Side note: Aria Summer Wallace, the now 25-year-old actor playing the lead role in the play, was Mandy Valdez on the Nickelodeon sitcom “iCarly” from 2008-09 and played Roxy Hunter in the four original Nickelodeon movies of the same name. She now lives in Centennial. “Dry Land” runs through Oct. 8 at 1560 Teller St. in Lakewood …
Opera Colorado opens its 40th season on Saturday (Sept. 17) with “Cavalleria rusticana,” a 75-minute Italian masterpiece about small-town life in Sicily that was originally planned for February 2021 …
Leilani Lynch has been named Associate Curator of the Museum of Contemporary Art Denver. She comes to Denver from the Bass Museum of Art in Miami Beach and is now charged with “advancing the museum’s mission through critical engagement with contemporary issues.” …
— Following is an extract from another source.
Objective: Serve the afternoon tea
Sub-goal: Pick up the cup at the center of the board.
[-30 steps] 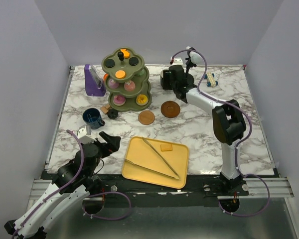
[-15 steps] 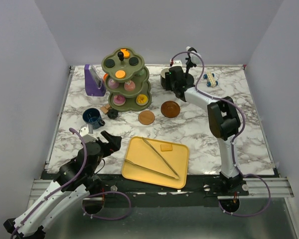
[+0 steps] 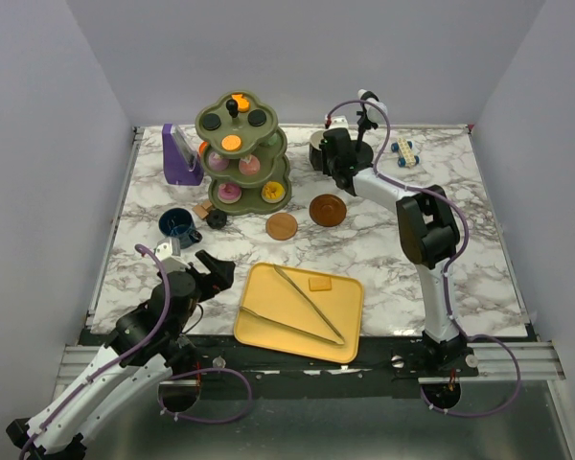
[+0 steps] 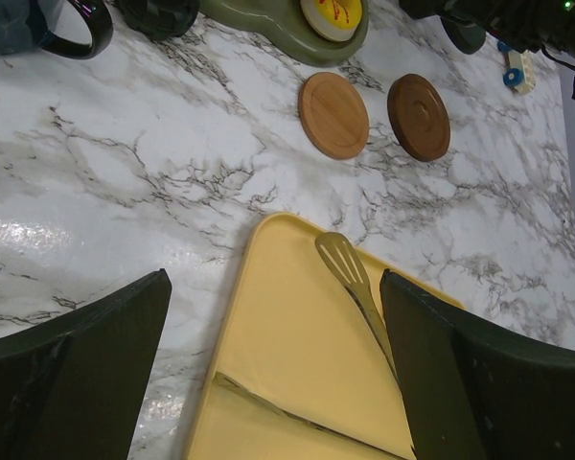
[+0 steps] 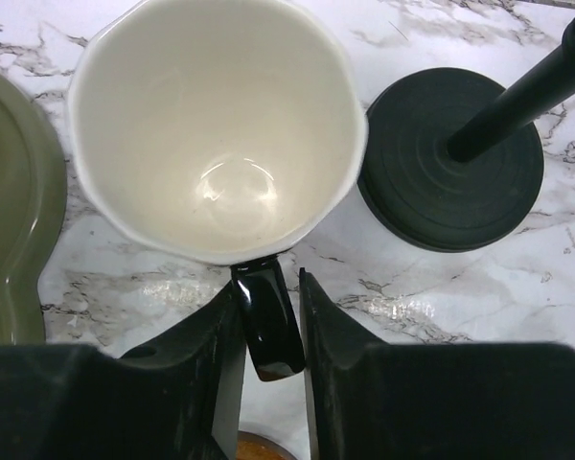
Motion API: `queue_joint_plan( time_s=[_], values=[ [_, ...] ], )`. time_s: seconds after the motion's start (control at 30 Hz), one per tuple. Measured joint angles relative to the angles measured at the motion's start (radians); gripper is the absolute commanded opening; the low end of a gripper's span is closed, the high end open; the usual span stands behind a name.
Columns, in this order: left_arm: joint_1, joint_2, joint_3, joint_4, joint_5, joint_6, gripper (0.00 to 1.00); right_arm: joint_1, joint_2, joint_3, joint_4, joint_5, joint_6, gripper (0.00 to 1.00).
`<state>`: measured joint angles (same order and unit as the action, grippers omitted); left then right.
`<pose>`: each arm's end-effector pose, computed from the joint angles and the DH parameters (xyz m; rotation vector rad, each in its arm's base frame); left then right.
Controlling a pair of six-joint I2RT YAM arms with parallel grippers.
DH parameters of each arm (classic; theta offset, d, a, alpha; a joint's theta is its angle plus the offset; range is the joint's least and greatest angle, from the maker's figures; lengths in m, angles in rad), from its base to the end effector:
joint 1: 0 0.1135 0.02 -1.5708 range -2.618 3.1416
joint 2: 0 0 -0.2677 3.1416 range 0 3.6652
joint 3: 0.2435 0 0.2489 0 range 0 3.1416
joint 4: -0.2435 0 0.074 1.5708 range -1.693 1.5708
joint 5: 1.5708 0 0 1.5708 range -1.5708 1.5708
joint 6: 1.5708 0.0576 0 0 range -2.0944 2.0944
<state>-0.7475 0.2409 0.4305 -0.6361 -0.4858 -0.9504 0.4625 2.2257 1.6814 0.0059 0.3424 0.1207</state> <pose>0.0906 -0.0473 0.2279 -0.5108 1.9491 -0.6154 0.4837 0.2196 0.1863 -0.1515 2.0693 -0.0050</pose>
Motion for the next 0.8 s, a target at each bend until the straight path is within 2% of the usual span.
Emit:
queue_joint_plan(
  time_s=[0.13,0.23,0.53,0.8],
  values=[
    [0.0,0.0,0.0,0.001,0.0,0.0,0.99,0.0,0.0,0.0,0.004,-0.004,-0.002,0.18],
    [0.0,-0.001,0.0,0.002,0.0,0.0,0.99,0.002,-0.001,0.0,0.004,-0.006,-0.006,0.01],
    [0.0,-0.034,0.0,0.002,0.001,-0.001,0.98,0.0,-0.03,-0.033,0.0,-0.006,-0.009,0.0],
    [0.0,-0.067,0.0,0.0,0.0,-0.001,0.98,0.0,-0.142,-0.158,-0.001,-0.026,-0.01,0.0]
  ],
)
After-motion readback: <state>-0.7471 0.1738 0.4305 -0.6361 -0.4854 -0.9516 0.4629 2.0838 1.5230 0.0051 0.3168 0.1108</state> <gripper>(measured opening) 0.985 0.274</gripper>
The Kirkland Museum has announced the significant acquisition of a window designed in 1901 by Frank Lloyd Wright for the Ward W. Willits House in Highland Park, Ill. The window will be unveiled Sept. 20 and will remain permanently on view. “We are delighted by the opportunity to acquire and display an example from Frank Lloyd Wright’s early work, when he was solidifying the design choices that made him an icon throughout his 70-year career and continuing today,” said Deputy Curator Christopher Herron …
And finally: “The Princess Bride” fans, tweasure this: Comedy Works will screen the classic film on Dec. 10 with special guest Cary Elwes (Westley) in-person at the Paramount Theatre. Tickets are $29.50-$49.50 and on sale now.